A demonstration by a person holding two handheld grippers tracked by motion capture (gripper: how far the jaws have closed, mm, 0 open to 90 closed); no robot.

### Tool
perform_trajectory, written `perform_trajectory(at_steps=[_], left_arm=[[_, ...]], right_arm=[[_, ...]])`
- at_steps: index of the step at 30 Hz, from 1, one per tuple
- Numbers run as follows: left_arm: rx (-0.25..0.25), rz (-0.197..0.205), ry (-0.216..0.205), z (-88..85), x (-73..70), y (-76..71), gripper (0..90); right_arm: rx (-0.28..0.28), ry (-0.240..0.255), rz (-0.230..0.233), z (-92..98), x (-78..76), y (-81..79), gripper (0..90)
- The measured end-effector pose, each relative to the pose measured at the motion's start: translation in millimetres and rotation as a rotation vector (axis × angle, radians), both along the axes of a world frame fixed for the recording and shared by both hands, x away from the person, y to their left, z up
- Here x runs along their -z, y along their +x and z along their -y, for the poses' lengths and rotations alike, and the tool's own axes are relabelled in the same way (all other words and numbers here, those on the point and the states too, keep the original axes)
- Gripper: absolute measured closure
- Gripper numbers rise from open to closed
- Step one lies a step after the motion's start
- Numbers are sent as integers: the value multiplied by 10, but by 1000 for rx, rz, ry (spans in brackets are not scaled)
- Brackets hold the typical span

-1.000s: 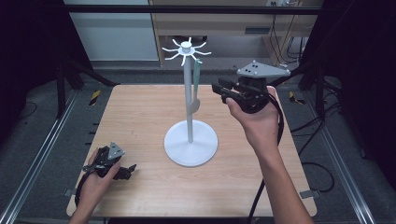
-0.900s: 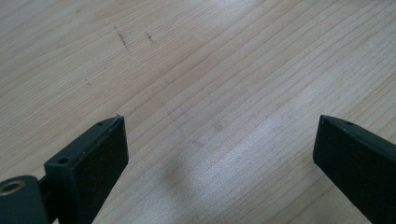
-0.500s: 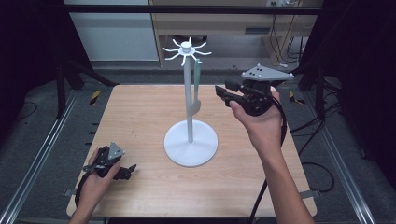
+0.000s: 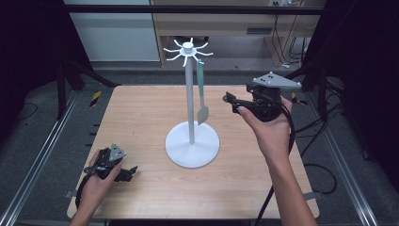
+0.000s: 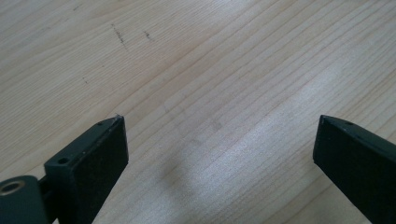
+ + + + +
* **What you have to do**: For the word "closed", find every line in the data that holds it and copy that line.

* **Expected output**:
A demonstration by a person holding two handheld grippers tracked by motion capture (gripper: how far the jaws have closed, mm, 0 open to 90 closed); no robot.
- Gripper numbers rise from open to closed

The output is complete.